Work request
For the records below, copy exactly the span that begins at the line containing "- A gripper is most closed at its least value" and stops after the line containing "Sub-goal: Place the", minus any pictures.

Information

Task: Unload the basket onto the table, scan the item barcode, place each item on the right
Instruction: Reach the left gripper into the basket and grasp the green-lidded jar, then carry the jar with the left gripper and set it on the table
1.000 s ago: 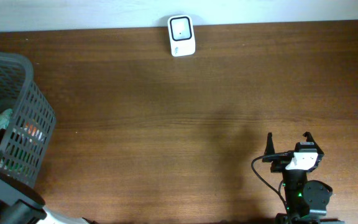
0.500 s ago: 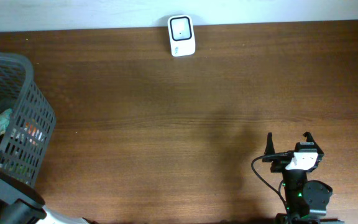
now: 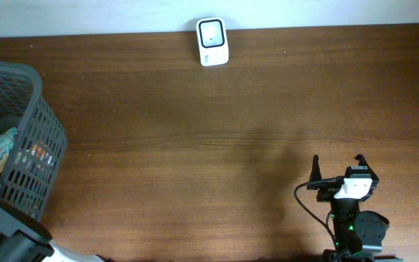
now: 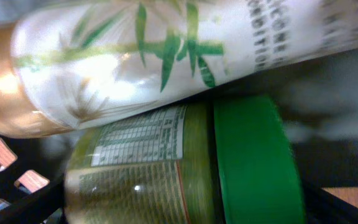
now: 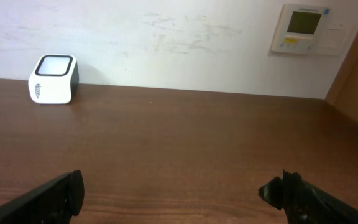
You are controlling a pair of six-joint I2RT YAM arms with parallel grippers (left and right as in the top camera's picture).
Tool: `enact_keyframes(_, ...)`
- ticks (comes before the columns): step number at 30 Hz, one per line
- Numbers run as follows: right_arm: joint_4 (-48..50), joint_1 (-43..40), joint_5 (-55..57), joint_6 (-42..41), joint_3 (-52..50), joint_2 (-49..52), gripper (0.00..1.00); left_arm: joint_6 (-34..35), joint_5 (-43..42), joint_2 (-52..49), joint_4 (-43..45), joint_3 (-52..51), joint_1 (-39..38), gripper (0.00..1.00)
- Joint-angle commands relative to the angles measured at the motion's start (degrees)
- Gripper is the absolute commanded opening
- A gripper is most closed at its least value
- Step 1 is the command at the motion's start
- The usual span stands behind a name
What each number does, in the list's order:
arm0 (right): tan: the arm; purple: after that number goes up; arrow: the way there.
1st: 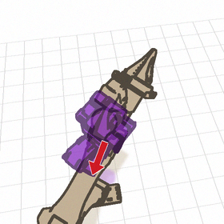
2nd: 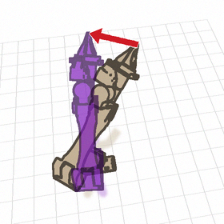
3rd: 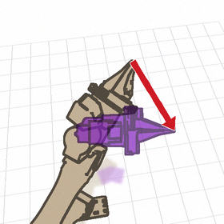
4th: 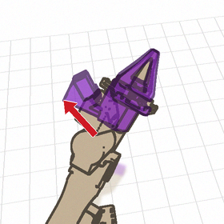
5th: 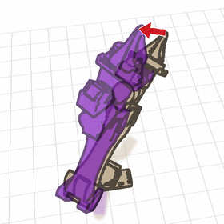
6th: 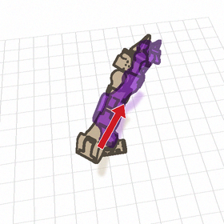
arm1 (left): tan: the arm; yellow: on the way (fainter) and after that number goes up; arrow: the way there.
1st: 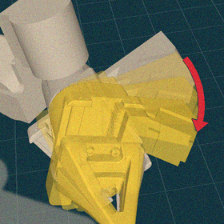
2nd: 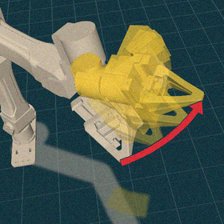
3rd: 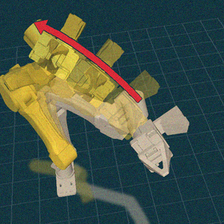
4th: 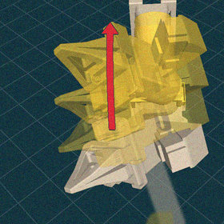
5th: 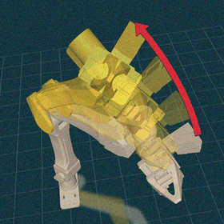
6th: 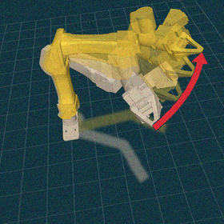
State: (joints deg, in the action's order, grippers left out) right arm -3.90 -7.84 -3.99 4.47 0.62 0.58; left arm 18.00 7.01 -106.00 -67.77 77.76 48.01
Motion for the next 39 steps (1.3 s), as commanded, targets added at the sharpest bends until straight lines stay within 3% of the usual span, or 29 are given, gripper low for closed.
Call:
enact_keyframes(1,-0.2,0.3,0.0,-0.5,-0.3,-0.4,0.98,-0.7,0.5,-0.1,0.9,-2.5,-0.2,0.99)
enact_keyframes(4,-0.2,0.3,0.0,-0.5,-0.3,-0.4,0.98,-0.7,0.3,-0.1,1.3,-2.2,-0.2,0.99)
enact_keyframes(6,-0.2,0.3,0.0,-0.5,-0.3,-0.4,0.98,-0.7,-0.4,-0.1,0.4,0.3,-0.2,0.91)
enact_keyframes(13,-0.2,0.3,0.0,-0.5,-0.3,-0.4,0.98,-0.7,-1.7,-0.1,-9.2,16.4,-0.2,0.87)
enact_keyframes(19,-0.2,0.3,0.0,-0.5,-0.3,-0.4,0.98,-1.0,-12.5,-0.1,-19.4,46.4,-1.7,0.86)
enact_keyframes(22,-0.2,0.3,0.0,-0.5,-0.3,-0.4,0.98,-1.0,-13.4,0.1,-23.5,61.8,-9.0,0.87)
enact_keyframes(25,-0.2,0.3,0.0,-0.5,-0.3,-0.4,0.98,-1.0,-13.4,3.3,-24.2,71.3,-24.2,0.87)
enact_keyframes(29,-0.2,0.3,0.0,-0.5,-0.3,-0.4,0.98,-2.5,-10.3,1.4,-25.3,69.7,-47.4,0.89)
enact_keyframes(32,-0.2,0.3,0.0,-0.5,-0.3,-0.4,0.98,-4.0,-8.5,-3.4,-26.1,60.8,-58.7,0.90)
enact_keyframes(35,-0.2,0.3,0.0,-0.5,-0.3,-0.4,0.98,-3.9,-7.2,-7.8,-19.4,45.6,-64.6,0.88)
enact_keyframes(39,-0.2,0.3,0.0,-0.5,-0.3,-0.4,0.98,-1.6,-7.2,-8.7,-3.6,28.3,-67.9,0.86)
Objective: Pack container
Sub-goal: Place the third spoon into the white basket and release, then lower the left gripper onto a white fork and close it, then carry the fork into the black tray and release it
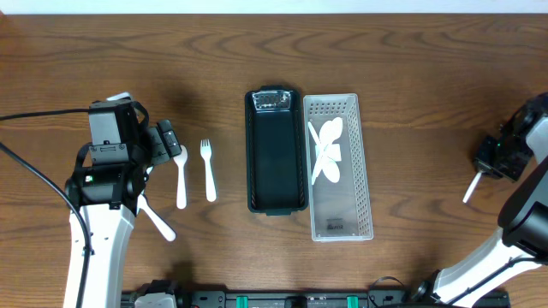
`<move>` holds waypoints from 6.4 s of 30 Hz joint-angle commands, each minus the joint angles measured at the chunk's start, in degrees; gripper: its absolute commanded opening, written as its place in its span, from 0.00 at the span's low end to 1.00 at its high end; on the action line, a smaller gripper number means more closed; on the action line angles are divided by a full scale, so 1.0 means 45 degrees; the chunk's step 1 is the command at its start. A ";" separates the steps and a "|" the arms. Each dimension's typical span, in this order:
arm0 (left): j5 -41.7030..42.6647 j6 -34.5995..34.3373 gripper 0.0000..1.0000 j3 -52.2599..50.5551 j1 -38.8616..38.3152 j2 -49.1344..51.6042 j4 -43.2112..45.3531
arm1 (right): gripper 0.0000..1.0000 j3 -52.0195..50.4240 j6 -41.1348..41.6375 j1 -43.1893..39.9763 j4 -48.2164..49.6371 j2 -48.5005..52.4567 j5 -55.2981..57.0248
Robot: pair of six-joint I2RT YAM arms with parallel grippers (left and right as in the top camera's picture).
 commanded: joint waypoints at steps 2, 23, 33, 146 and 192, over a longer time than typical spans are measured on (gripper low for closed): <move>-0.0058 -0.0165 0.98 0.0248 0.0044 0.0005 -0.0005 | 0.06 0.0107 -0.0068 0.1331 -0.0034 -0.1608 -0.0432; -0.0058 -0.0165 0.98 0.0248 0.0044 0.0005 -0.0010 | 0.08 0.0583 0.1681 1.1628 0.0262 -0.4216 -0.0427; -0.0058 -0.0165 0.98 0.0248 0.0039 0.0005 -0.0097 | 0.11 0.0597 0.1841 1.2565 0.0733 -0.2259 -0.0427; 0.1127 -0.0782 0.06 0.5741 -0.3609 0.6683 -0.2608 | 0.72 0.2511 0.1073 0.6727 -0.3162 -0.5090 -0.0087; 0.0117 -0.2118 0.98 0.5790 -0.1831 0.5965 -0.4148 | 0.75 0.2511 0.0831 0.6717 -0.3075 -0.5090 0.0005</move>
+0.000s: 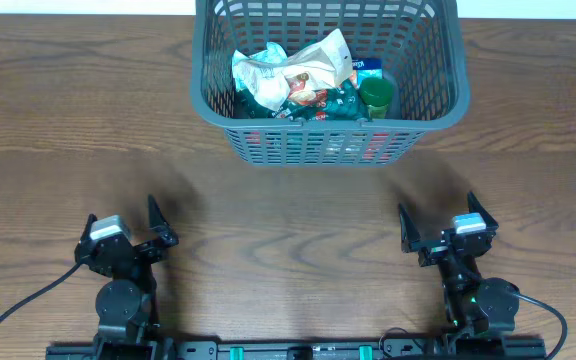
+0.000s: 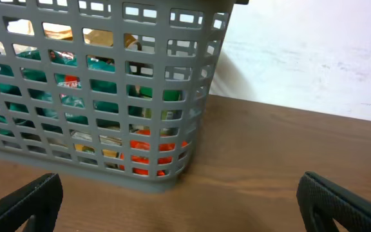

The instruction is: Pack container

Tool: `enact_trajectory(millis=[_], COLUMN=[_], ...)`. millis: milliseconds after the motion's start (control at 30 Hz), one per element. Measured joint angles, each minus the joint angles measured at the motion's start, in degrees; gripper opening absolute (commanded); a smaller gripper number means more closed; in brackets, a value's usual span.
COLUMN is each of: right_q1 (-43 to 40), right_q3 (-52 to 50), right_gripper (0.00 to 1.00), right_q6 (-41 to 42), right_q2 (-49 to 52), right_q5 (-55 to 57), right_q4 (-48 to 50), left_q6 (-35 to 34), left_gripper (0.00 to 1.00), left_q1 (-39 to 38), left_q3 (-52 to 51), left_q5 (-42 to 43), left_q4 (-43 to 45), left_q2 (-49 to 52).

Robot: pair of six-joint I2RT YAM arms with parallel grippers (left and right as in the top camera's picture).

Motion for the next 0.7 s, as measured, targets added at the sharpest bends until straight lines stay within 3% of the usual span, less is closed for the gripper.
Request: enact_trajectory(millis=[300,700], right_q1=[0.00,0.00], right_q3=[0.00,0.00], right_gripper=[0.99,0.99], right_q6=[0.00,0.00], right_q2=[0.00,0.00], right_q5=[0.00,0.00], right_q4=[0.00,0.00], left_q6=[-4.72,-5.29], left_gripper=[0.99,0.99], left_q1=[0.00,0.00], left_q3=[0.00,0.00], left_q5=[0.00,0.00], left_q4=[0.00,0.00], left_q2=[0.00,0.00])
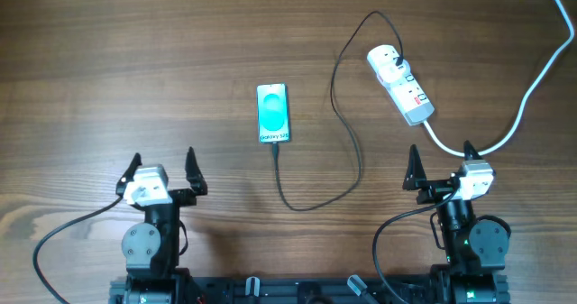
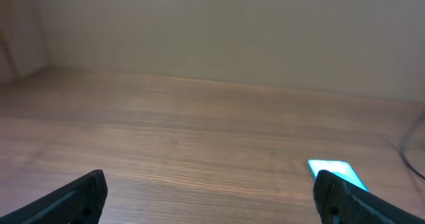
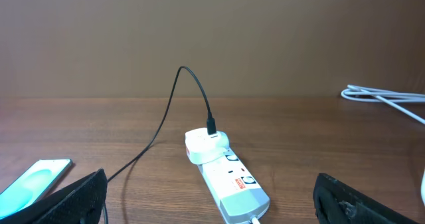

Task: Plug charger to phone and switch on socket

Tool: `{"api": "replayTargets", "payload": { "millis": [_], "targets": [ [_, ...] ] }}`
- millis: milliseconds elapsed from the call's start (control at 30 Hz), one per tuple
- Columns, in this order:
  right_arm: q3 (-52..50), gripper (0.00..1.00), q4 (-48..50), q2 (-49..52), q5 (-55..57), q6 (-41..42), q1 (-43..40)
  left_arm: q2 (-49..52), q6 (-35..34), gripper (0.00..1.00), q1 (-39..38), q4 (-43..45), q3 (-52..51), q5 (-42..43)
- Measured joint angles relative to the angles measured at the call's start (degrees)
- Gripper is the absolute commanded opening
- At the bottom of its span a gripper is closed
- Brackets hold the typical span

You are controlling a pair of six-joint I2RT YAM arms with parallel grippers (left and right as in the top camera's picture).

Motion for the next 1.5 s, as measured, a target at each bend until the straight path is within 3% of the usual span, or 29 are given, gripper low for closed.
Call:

Task output
- A gripper is most closed at its least value
- Step 1 is the command at the motion's start
- The usual span stands behind a name
What each number does, in the list's order:
arm0 (right): tan: the arm; purple: after that number goes up; arrow: the way there.
1st: 
2nd: 
3rd: 
4th: 
5th: 
6th: 
arm1 (left): tan: the arm; yellow: on the way (fainter) and after that number goes up; arrow: the way there.
1st: 
2nd: 
3rd: 
4th: 
5th: 
6th: 
State: (joints deg, in the action's order, grippers left out) right arm -3.90 -7.84 -3.99 4.47 0.62 0.58; left arm 18.00 7.01 -106.00 -67.77 77.76 48.01
Motion for the next 39 steps (1.3 s), as commanded, targets added at the sharpest bends until straight lines stay within 3% of the usual span, or 29 are given, gripper low for closed.
Call:
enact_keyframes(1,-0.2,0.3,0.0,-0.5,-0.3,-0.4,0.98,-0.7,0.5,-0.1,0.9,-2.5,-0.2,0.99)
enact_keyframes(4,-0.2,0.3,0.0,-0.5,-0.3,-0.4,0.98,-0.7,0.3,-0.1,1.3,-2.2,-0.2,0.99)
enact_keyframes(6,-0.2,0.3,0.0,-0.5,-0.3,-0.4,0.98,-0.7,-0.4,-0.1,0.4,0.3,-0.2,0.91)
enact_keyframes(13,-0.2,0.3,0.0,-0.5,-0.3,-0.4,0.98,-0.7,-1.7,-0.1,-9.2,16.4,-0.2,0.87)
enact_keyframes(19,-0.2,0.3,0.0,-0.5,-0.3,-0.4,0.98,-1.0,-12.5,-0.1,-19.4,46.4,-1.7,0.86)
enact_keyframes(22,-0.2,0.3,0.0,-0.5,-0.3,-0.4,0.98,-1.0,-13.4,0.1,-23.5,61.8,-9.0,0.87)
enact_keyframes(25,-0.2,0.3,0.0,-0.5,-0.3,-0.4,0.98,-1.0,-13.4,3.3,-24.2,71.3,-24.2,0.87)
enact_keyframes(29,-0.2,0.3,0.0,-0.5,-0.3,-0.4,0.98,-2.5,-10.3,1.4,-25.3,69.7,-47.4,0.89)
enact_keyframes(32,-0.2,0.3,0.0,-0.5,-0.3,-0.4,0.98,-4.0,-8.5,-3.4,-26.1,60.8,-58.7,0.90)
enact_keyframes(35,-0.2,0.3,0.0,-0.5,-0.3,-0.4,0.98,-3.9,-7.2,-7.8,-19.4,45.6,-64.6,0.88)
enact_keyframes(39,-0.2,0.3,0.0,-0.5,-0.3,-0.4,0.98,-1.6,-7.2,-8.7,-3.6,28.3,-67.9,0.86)
Objective: Pack container
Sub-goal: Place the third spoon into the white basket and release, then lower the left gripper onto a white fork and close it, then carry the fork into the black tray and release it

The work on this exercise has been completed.